■ TASK ITEM
Return only those lines of the records below in which "this" appears.

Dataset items

★ ★ ★ ★ ★ ★ ★

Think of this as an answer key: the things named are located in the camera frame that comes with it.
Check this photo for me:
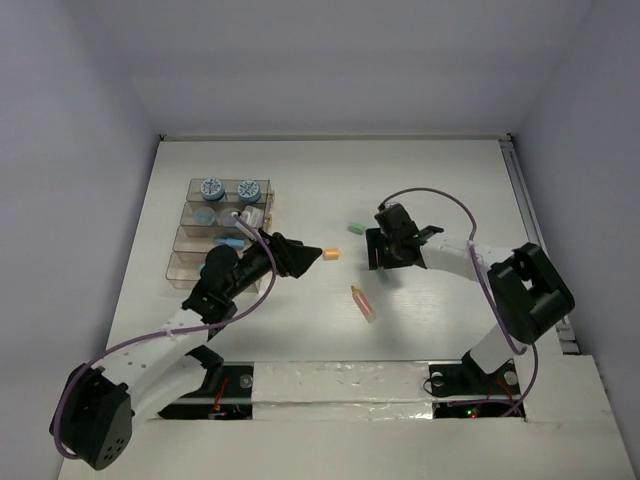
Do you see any blue highlighter with cap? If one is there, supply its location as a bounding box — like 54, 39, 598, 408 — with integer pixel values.
214, 237, 245, 250

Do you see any green highlighter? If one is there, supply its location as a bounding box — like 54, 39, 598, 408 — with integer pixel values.
377, 269, 396, 280

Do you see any clear paperclip jar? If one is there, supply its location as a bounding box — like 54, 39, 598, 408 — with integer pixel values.
193, 207, 216, 227
218, 208, 240, 228

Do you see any blue lid jar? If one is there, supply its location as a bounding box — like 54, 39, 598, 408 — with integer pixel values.
237, 179, 262, 204
199, 177, 226, 202

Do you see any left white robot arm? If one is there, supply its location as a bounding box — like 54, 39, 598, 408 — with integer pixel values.
49, 231, 322, 471

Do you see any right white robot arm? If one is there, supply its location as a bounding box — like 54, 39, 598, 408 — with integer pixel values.
366, 203, 575, 392

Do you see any small green cap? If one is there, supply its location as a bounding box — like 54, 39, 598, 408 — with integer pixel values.
348, 223, 366, 235

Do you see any small orange cap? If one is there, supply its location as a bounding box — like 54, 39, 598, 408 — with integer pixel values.
323, 248, 341, 260

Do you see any orange highlighter pen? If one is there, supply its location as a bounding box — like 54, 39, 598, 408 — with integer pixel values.
351, 285, 376, 323

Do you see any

★ ★ ★ ★ ★ ★ ★

■ TASK ANSWER
Think of this as an answer key: the things named are located in the camera frame that comes with it.
Check this photo for me:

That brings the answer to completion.